Court Opinion

ID: 7378597
Source: CourtListenerOpinion
Date Created: 2022-07-29 00:00:21.97723+00
Date Added: 2024-06-11T16:21:16.936962
License: Public Domain

JUDGE PETERS
delivered the opinion os' the court:
Upon an examination of the order binding the two boys, Henry and Wesley Lamb, it is found to state all the facts under the statute necessary to give the county court jurisdiction to apprentice them; and it appears from the evidence that they have no parents, and that the master to whom they were bound is a man of good moral character, with the means to provide well for their comfort, and qualified to bring them up in moral courses; *214teach them industrious habits; and, furthermore, that he was their former owner, they having been slaves until the adoption of the Constitutional Amendment, by which they were emancipated.

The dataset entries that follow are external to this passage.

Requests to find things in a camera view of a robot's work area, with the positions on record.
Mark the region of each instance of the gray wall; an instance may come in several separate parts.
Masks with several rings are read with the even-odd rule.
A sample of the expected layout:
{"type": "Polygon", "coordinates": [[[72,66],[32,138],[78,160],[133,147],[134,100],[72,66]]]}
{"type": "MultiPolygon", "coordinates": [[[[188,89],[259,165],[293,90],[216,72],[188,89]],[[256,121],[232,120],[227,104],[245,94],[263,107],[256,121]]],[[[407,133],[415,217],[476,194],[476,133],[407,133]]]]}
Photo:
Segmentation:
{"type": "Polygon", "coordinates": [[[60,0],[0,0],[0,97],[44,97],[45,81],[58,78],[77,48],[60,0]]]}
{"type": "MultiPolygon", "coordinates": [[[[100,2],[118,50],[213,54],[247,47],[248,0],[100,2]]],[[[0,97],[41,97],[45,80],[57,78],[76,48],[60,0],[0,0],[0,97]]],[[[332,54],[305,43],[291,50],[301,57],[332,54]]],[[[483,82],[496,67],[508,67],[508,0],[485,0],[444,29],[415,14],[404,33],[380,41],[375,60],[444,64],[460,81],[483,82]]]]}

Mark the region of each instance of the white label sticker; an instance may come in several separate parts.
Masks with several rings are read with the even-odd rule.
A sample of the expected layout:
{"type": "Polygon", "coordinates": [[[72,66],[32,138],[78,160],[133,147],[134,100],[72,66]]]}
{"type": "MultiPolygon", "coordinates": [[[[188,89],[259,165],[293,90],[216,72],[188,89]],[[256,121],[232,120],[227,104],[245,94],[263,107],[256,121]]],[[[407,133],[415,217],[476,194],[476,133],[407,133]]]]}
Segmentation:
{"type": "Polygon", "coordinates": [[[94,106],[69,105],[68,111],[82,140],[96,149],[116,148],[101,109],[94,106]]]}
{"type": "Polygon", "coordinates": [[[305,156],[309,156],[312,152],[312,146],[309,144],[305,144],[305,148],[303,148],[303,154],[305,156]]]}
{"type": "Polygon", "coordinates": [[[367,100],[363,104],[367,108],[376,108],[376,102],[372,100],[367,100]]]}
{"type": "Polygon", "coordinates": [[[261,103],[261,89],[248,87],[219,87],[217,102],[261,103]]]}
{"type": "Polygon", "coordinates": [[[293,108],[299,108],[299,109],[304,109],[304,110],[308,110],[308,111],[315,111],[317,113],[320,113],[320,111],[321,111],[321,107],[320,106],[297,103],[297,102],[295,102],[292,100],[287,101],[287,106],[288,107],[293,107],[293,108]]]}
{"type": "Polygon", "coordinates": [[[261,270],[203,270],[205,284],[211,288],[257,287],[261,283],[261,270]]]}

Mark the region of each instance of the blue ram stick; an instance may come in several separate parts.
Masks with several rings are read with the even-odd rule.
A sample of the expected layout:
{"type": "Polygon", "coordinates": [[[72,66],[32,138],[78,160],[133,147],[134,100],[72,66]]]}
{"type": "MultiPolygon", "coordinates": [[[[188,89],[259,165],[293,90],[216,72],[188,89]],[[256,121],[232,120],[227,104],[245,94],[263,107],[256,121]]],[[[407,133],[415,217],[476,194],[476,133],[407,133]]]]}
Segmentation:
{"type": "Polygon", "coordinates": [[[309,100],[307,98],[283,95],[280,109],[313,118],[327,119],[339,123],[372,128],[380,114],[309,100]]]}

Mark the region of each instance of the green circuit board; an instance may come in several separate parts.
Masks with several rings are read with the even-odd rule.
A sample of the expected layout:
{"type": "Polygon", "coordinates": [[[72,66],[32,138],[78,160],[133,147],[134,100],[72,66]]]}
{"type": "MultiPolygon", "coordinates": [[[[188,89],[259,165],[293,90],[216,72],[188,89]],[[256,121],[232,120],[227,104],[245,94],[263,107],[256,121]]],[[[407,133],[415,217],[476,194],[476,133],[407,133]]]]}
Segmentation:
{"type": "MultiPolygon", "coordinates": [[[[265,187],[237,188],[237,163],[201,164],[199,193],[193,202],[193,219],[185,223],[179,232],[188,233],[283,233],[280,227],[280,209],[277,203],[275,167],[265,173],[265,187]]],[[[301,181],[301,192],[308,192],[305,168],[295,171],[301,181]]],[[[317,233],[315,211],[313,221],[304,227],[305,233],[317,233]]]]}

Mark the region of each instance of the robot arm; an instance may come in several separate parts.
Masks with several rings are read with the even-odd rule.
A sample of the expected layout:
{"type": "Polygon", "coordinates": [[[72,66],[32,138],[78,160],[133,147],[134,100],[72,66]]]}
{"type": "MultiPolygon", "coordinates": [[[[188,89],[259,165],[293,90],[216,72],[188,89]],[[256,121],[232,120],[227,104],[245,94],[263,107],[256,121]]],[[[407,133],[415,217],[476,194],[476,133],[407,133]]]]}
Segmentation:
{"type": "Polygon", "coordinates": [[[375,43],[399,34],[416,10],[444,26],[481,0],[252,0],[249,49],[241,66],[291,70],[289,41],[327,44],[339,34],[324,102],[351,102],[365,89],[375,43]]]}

The two colored men who resisted the order, one of whom is the uncle and the other married the aunt of the boys, have shown themselves to be men of good character and industrious habits; but one of them has a large family of children, and does not own a residence, and neither of them is shown to be as competent to take charge of the boys as the man to whom the} are bound. And, in addition to the facts stated by-the fourth section of the act of 16th February, 1866. entitled “An act to amend article 1, chapter 64, Revised Statutes, title ‘Master and Apprentice’” (Myers’ Sup., 729), it is provided that when a minor is a negro or a mulatto, it shall be the duty of the court, in apprenticing such minor, to give the preference to the former owner of said minor if the owner shall request it, provided he shall be a suitable person. It was therefore the duty of the court to bind the orphans to appellee.
Wherefore, the order and judgment of the county court are affirmed.